3. A widespread rental growth
Although our Q3 report found zero growth in 28 higher value London locations, rents were either stable or saw an increase in 20 other locations covered by our offices.
4. A rise of yields in many London locations
The increase in rents in many parts of London meant that rental yields also increased, and they could continue to rise in 2019 if supply reduces further. There were pockets throughout London that benefitted from considerable growth, particularly Chiswick which saw the highest surge in gross rental yields over the last year of around 30%, while Tower Bridge and Covent Garden saw an annual increase of 17% and 15% respectively.

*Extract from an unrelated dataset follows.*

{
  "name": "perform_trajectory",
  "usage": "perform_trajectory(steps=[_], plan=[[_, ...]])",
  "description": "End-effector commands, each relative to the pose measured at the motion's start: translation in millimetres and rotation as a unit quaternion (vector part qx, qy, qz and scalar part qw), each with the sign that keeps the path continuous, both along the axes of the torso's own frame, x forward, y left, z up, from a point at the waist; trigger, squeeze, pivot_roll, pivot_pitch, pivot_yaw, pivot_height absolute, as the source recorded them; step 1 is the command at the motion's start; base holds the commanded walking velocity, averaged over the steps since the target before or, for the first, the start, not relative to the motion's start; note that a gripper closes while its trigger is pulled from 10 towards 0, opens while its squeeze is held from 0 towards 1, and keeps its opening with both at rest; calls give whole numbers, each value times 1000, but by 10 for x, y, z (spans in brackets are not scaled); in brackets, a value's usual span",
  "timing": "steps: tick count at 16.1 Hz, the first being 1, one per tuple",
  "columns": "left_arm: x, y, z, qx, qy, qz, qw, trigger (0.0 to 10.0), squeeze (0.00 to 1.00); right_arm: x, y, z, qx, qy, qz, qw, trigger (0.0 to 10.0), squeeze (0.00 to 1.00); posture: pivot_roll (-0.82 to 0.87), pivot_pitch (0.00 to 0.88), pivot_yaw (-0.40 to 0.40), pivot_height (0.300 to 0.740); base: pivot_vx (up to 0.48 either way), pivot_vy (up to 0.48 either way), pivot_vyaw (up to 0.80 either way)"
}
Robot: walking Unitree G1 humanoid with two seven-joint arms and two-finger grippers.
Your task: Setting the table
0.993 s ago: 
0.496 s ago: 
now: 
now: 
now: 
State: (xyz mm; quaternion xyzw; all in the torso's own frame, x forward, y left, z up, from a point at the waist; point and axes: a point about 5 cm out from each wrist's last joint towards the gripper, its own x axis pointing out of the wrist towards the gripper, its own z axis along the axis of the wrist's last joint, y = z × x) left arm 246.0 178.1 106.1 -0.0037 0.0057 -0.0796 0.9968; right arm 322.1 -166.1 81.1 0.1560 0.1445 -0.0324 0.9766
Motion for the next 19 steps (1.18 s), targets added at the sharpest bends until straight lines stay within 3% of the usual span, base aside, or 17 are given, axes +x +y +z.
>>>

Rental growth is likely to be sustained in 2019 due to the current gap between supply and demand, but affordability is likely to be stretched further as rental growth outpaces most people’s wages. There will be a limit though where people simply can’t afford to rent in London and landlords therefore need to be realistic with their rents.
Despite many amateur landlords having to scale back their portfolios or leaving the sector altogether, investing in the London market is still a very attractive proposition for professional landlords with low interest rates, which is likely to continue, and higher rental returns.
Looking at a longer forecast, the supply and demand imbalance should be largely corrected by the rapidly expanding build-to-rent sector. Against this backdrop, we are expecting to see a modest rental uplift next year of 2.5% in London and 2% in prime central London. We forecast that by 2022 we will see a total growth of 11.5% in rents throughout London.